PROBLEM: Your answer should hold each line of the material that contains the word "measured".

DATA PROVIDED:
>>>>>
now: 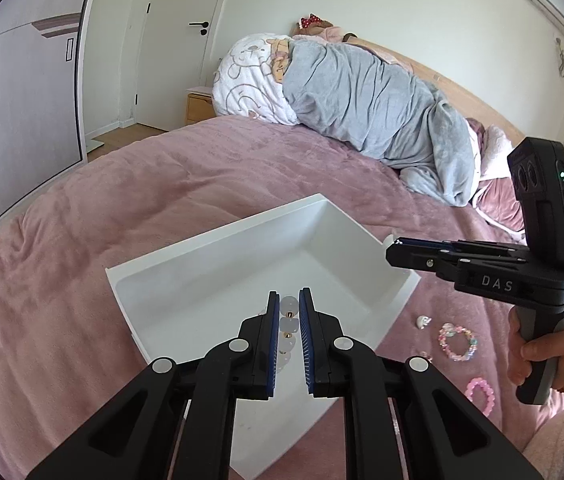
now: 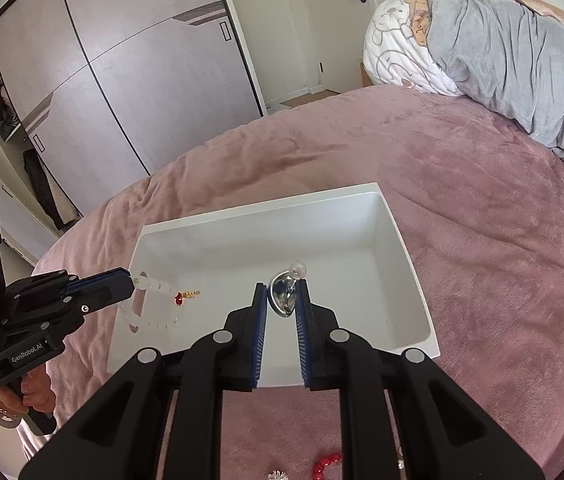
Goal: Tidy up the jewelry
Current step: 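Carry the white bracelet and silver pendant over the white box with both tools, then open the right tool to drop the pendant while the left tool releases the bracelet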
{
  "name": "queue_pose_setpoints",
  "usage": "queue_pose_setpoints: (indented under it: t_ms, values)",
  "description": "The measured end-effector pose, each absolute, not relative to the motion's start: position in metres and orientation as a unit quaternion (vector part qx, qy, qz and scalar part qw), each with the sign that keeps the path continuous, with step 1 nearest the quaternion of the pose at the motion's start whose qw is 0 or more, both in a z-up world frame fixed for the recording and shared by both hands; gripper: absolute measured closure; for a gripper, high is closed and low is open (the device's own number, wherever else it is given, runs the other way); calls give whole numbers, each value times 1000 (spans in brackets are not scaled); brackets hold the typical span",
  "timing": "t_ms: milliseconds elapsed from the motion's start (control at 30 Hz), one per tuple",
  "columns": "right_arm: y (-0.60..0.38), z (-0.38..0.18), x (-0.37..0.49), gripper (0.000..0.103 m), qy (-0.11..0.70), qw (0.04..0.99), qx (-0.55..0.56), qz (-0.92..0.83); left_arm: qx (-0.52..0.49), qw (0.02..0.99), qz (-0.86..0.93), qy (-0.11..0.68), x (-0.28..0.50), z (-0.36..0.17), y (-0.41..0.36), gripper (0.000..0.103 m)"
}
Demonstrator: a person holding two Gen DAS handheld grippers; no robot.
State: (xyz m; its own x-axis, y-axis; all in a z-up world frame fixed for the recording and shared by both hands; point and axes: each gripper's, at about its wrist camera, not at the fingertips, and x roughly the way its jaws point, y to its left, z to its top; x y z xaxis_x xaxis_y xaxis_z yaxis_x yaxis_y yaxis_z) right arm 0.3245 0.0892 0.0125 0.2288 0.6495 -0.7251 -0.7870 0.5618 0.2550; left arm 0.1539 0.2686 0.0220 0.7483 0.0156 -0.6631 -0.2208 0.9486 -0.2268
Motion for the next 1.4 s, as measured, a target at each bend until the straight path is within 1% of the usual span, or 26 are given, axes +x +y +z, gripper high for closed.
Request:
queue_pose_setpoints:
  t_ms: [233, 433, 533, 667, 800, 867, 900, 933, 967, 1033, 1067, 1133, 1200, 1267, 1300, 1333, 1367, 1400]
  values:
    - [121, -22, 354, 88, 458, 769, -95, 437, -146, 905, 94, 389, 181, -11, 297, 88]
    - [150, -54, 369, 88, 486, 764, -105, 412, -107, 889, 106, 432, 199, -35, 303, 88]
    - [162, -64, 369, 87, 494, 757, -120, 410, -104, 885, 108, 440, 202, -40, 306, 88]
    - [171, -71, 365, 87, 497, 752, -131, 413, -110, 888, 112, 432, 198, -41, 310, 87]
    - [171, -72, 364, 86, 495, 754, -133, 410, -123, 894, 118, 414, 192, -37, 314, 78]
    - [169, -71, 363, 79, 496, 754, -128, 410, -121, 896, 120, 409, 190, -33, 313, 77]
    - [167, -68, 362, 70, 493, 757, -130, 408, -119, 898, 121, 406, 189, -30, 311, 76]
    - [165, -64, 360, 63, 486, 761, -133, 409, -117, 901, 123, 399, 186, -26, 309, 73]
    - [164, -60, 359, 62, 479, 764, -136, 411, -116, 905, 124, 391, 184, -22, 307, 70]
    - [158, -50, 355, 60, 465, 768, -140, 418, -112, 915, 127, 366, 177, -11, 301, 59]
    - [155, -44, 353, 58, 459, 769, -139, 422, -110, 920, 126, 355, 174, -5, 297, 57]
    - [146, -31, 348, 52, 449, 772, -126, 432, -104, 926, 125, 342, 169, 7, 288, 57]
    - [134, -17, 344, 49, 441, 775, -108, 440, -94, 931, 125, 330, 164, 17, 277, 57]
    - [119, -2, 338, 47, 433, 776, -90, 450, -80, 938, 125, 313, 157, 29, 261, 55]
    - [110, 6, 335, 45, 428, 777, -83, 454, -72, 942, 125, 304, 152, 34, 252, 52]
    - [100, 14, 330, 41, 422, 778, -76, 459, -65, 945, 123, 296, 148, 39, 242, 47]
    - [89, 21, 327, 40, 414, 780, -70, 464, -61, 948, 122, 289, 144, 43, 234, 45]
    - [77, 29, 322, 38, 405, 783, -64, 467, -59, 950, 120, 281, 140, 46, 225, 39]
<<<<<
WRITTEN ANSWER:
  "description": "The measured end-effector pose, each absolute, not relative to the motion's start: position in metres and orientation as a unit quaternion (vector part qx, qy, qz and scalar part qw), each with the sign that keeps the path continuous, with step 1 nearest the quaternion of the pose at the motion's start whose qw is 0 or more, both in a z-up world frame fixed for the recording and shared by both hands; gripper: absolute measured closure; for a gripper, high is closed and low is open (the device's own number, wherever else it is given, runs the other way); calls give whole numbers, each value times 1000 (spans in brackets are not scaled); brackets hold the typical span",
Motion for the next 1.4 s, as measured, a target at each bend until the straight path is within 1% of the usual span, or 26 are given, axes +x +y +z, gripper high for closed.

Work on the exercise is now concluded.